EXERCISE INSTRUCTIONS
For the word "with", state the number of lines in the data that contain it, and nothing else.

THE DATA
*** Block opens ***

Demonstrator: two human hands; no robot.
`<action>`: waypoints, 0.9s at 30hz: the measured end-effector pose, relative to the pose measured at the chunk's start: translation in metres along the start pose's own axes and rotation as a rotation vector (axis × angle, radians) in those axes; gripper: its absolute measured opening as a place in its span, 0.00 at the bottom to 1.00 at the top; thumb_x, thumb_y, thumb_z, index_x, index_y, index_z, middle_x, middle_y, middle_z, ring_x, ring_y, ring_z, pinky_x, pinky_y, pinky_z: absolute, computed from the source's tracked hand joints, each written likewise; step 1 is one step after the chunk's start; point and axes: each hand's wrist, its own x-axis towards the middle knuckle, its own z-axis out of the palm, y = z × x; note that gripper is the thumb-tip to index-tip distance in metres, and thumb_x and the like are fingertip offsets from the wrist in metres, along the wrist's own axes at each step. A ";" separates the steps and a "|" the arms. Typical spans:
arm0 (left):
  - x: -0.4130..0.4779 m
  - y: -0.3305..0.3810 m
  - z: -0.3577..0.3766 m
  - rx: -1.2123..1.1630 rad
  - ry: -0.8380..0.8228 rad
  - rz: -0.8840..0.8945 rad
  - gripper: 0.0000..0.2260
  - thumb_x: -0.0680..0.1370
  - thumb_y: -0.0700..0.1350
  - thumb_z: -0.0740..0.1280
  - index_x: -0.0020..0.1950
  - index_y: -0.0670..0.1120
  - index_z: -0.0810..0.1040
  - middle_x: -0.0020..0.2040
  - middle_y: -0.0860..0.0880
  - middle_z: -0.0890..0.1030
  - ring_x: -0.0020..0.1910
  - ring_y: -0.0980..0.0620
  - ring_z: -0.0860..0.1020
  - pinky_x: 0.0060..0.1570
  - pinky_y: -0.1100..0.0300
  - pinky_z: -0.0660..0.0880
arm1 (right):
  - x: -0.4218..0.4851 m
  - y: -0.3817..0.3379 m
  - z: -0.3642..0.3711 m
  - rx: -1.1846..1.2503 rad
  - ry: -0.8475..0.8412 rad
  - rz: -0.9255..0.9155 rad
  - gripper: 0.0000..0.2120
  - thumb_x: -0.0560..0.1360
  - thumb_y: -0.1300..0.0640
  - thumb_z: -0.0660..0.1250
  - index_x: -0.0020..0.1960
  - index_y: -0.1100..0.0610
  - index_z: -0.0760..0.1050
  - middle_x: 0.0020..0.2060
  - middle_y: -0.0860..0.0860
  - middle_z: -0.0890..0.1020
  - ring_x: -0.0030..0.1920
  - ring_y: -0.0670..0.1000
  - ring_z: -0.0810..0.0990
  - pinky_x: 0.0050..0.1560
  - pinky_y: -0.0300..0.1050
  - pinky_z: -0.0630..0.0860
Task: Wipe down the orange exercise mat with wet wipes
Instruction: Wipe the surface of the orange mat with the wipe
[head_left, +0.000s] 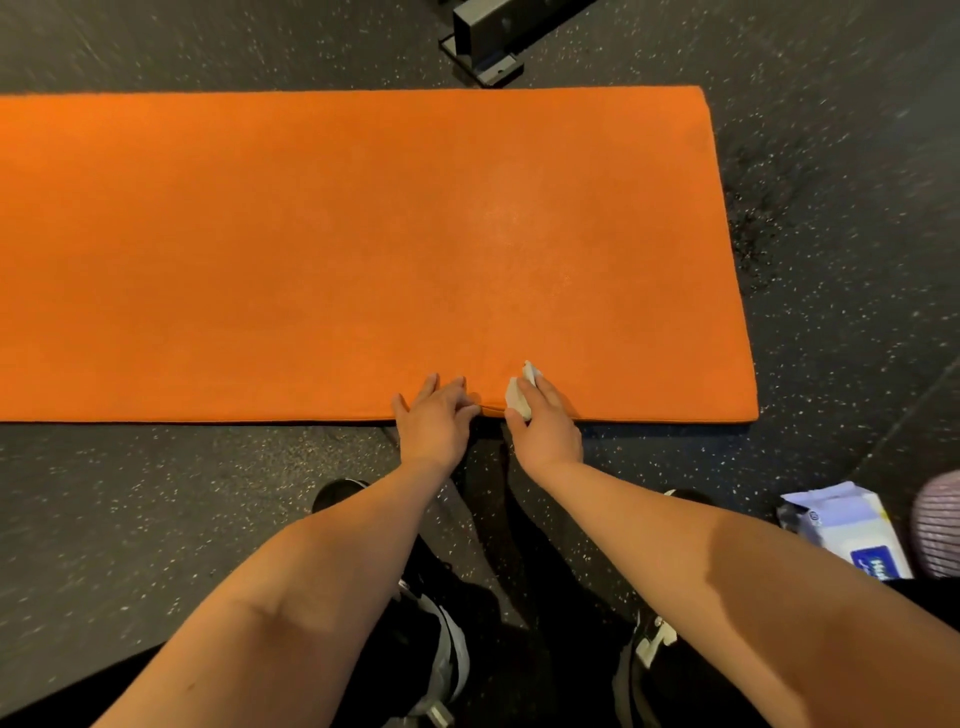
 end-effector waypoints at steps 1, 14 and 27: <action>0.000 0.006 -0.003 -0.001 0.001 -0.007 0.07 0.83 0.51 0.63 0.53 0.54 0.80 0.75 0.56 0.71 0.80 0.51 0.56 0.76 0.35 0.42 | 0.000 0.001 -0.004 0.031 0.020 -0.003 0.24 0.85 0.49 0.58 0.80 0.45 0.60 0.82 0.43 0.53 0.76 0.54 0.64 0.70 0.54 0.67; -0.055 0.099 -0.002 -0.037 0.052 -0.080 0.06 0.83 0.53 0.63 0.48 0.54 0.77 0.56 0.51 0.82 0.68 0.46 0.74 0.74 0.38 0.54 | -0.025 0.046 -0.071 0.113 0.135 -0.071 0.22 0.84 0.55 0.61 0.78 0.55 0.65 0.82 0.51 0.54 0.81 0.55 0.52 0.79 0.52 0.54; -0.063 0.114 0.023 0.028 0.098 -0.094 0.07 0.82 0.50 0.64 0.44 0.53 0.74 0.52 0.53 0.76 0.57 0.48 0.73 0.63 0.47 0.65 | -0.027 0.063 -0.086 0.090 0.074 -0.086 0.20 0.84 0.59 0.62 0.76 0.56 0.69 0.75 0.55 0.67 0.73 0.59 0.66 0.74 0.51 0.62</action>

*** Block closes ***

EXERCISE RESULT
2